FIGURE 1.

Generation of llama PCSK9-specific sdAbs, PCSK9 binding to sdAb, effect of the sdAb on LDLR binding. The primary structure of PCSK9 and its deletants are shown: aa, amino acid; sp, signal peptide; pro, prodomain; h, hinge domain; CHRD, Cys/His-rich domain and its modules M1, M2, and M3 (A). Flow chart of the steps for llama sdAb selection (B). Phylogenetic tree deduced from the alignment of the full protein sequences of 10 selected sdAbs (C). The media of HEK293 transiently expressing PCSK9 or its deletants lacking either the pro- and catalytic domains (CHRD) or the CHRD (L455X) and the sdAb P1.40 were mixed and immunoprecipitated with TALON metal affinity resin. The input (conditioned media containing the different PCSK9 variants) and pellets were analyzed by WB with mAb-V5 antibody after SDS-PAGE on 12% Tris-glycine gels (D). Similar experiments were performed on PCSK9 variants lacking the CHRD modules M2 alone (ΔM2), M2 and M1 (ΔM1M2) or M2 and M3 (ΔM2M3) (E).

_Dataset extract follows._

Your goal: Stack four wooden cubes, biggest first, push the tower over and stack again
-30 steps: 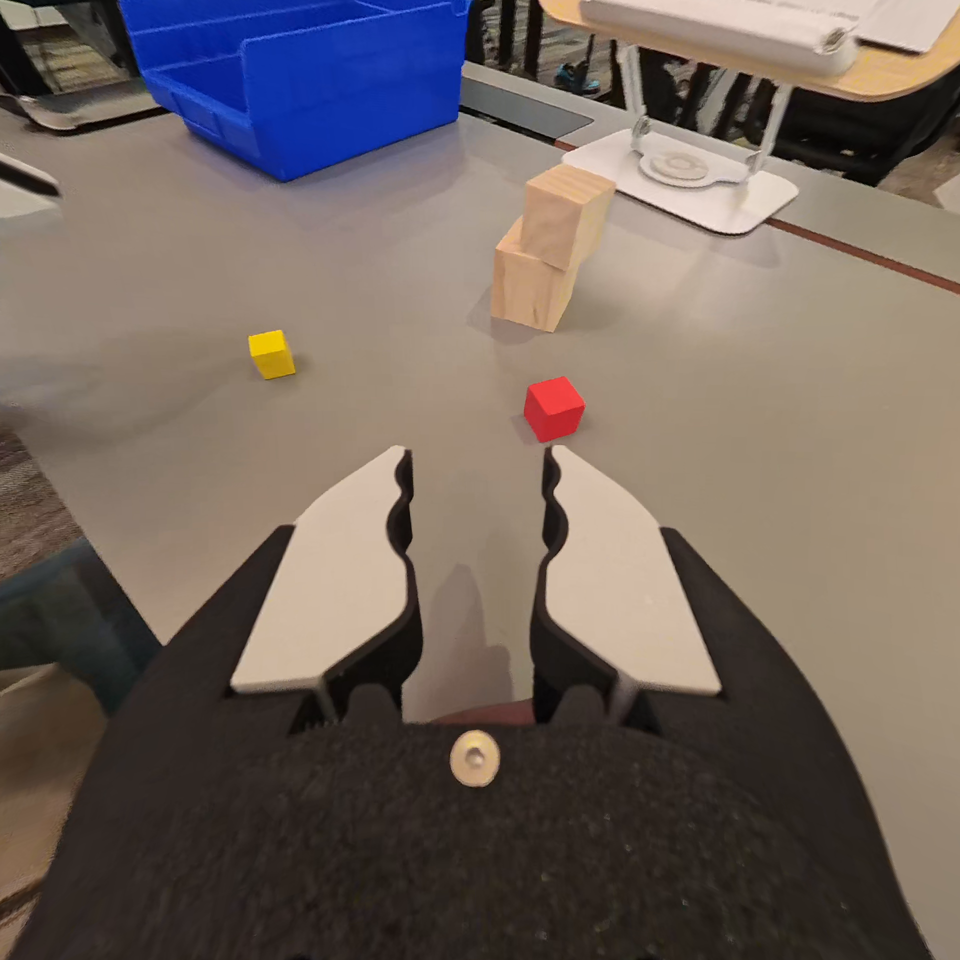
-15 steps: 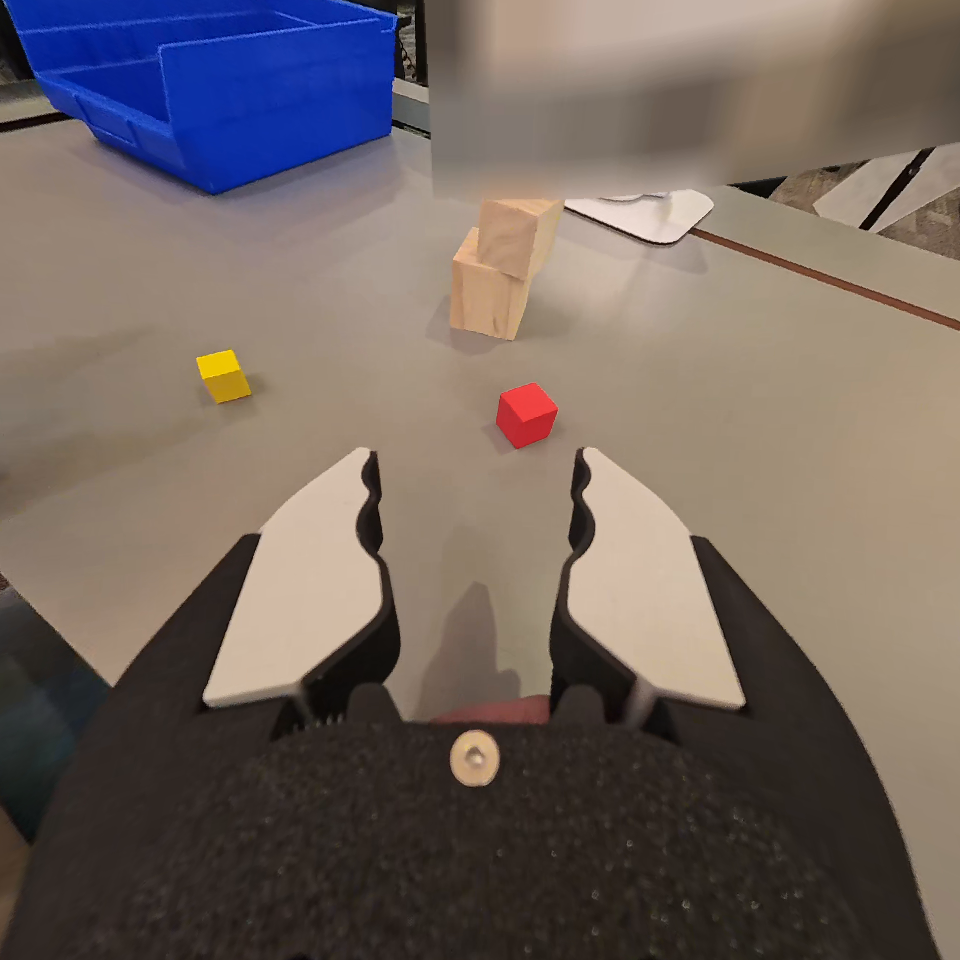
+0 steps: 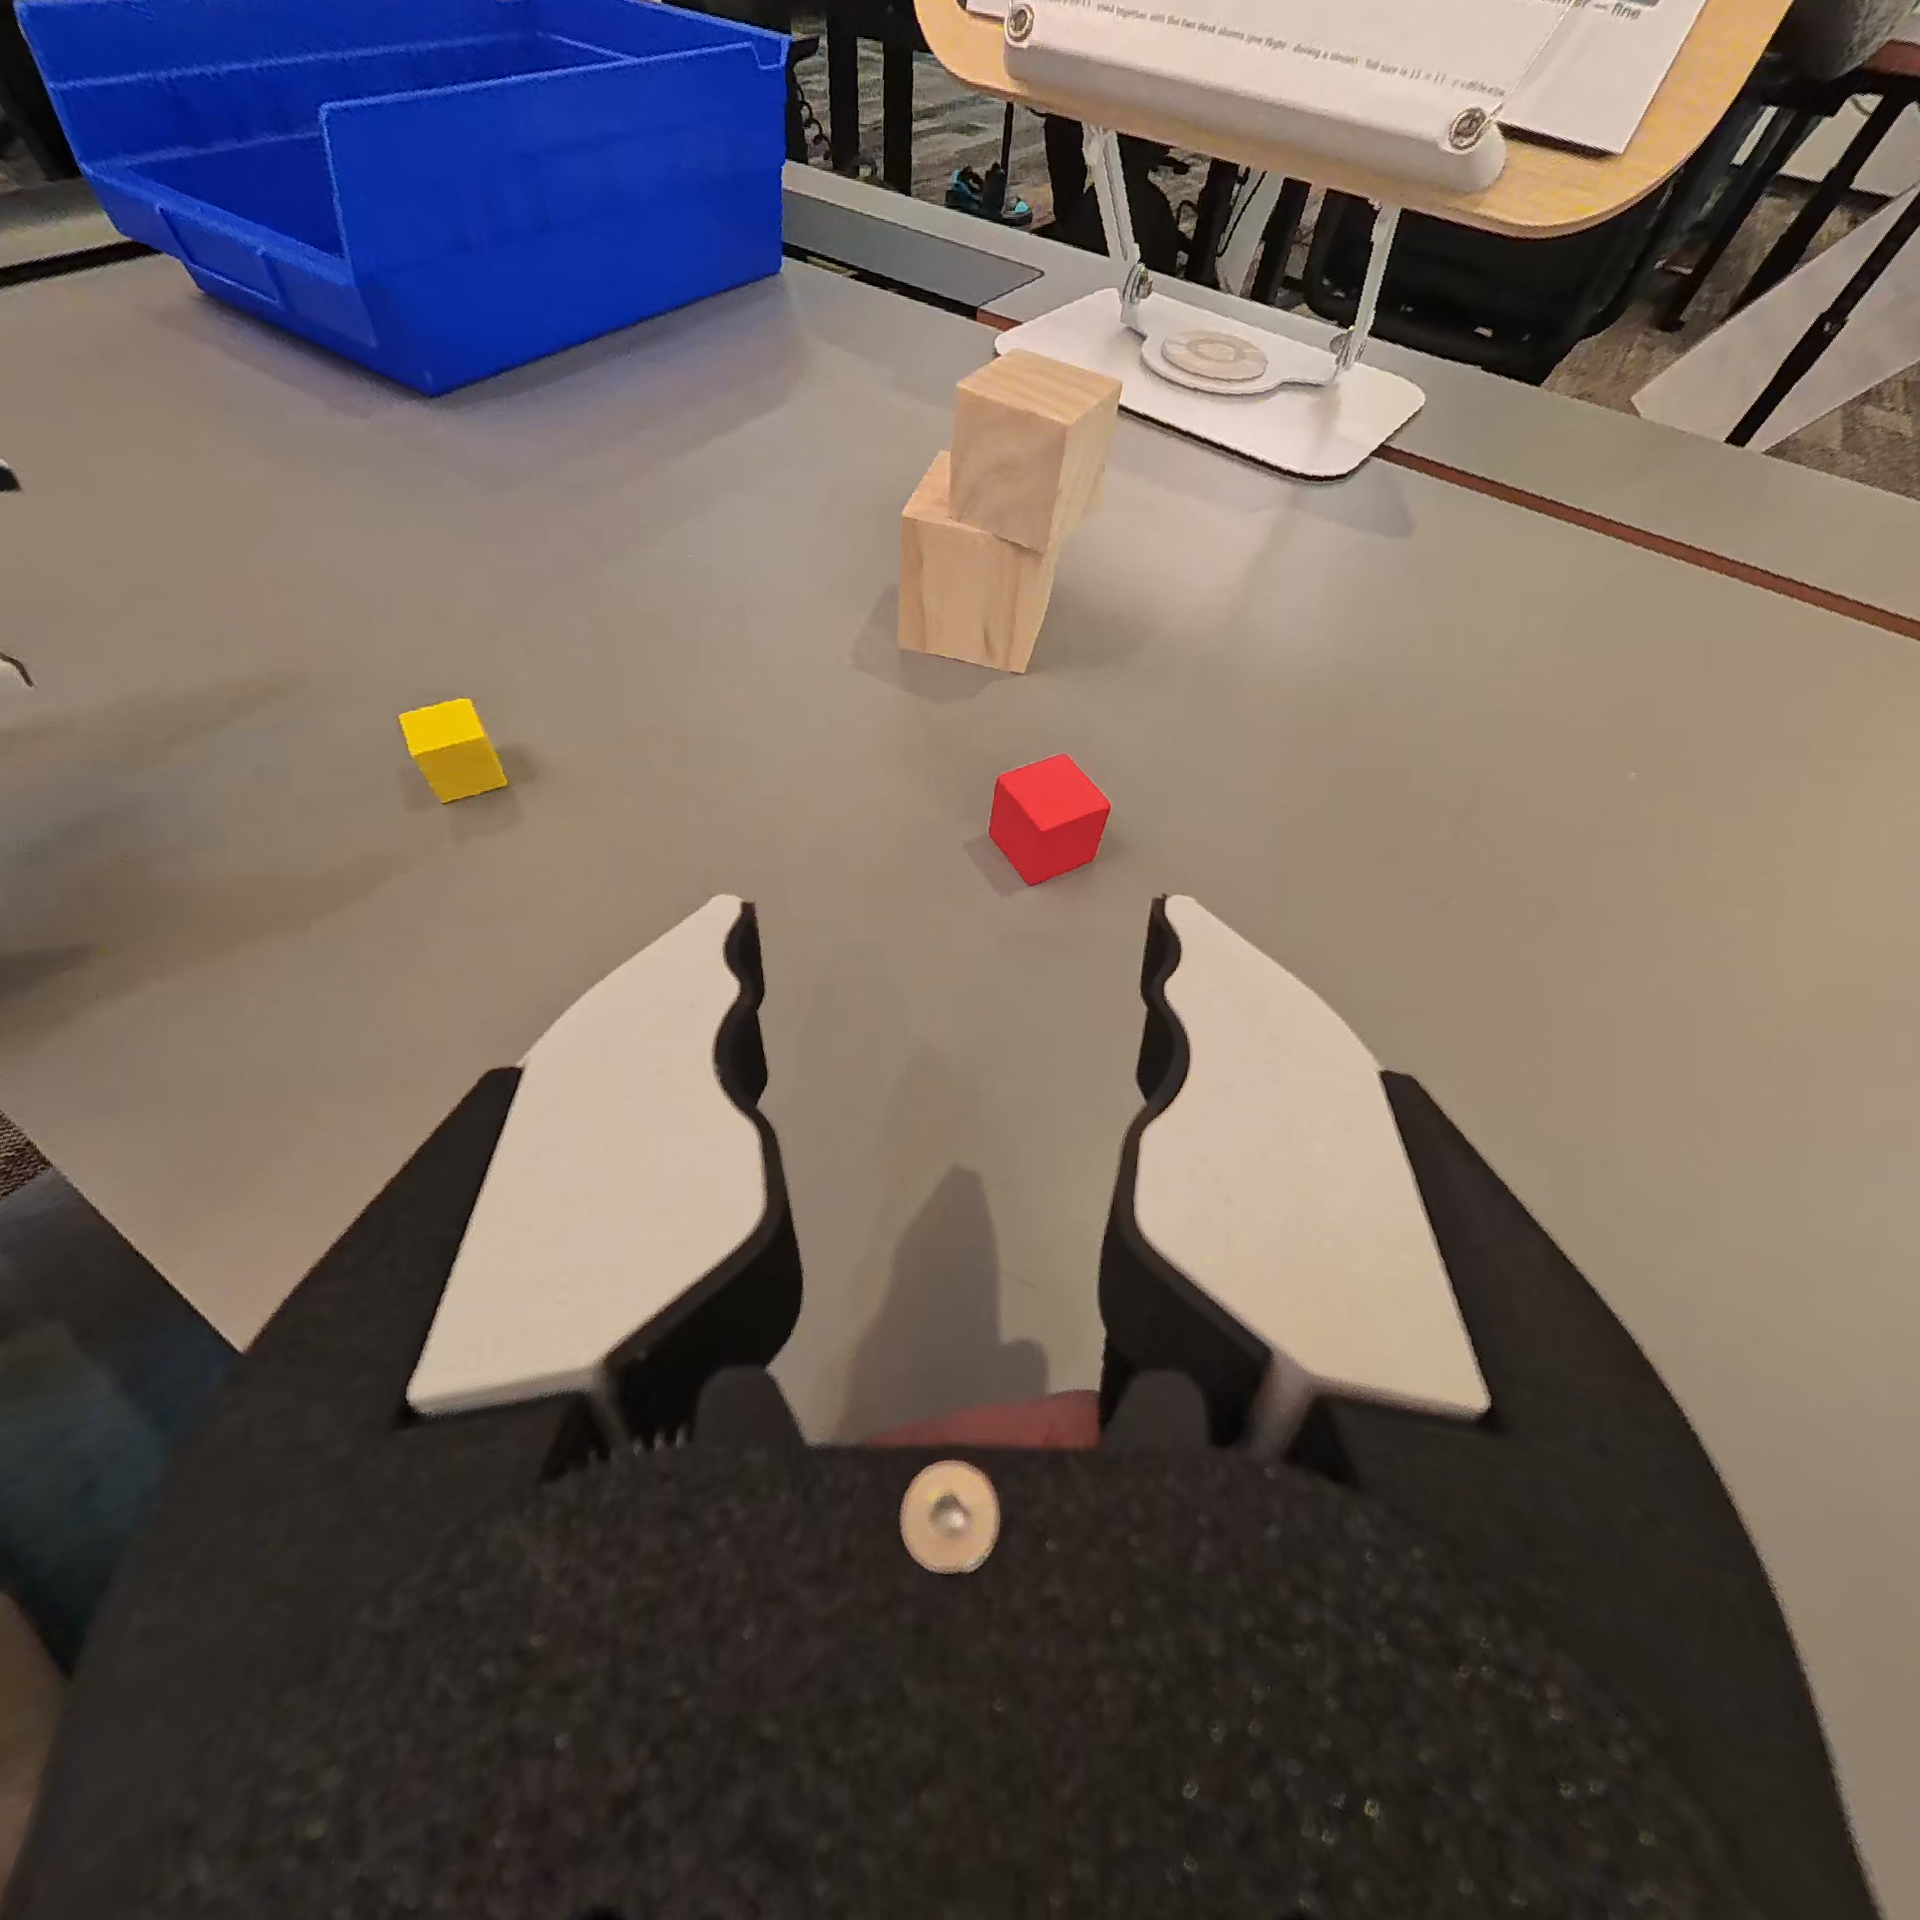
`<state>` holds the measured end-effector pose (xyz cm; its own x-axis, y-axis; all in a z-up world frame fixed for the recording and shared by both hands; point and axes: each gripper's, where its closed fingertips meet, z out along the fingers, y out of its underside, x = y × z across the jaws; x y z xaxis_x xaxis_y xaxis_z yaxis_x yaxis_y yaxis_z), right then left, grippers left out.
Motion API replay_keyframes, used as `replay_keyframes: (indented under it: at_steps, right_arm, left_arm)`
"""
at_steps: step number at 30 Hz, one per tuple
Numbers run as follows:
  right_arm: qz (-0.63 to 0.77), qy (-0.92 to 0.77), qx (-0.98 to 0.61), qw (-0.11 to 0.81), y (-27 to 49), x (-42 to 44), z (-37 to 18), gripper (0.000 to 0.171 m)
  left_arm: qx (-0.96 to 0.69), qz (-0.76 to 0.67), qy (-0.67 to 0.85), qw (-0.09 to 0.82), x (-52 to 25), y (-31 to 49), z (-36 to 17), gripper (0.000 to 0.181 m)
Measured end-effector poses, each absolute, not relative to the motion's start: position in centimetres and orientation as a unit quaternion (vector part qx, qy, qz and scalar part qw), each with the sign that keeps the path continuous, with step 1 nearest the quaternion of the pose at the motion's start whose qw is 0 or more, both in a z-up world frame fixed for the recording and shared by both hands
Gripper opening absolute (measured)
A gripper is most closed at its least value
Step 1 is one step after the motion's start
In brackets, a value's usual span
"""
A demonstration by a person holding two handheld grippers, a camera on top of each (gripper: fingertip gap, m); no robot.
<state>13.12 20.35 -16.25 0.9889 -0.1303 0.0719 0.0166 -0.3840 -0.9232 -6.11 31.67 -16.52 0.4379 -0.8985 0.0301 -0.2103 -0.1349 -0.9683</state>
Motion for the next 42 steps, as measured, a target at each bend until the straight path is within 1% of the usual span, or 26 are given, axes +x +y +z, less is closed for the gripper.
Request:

D and E are representative of three independent experiments. Schematic of the representative fusion of P1.40 with a mouse Fc comprising the hinge (h), CH2, and CH3 domains (F). Purified sdAb-Fcs (2 μg) were separated by SDS-PAGE in the presence (+) or absence (−) of DTT and revealed by Coomassie staining (G). The four sdAb-Fcs were incubated with PCSK9 and tested for their ability to prevent binding of PCSK9 to the LDLR EGF-AB coated on a binding assay plate (H). This assay is an average of three technical replicates.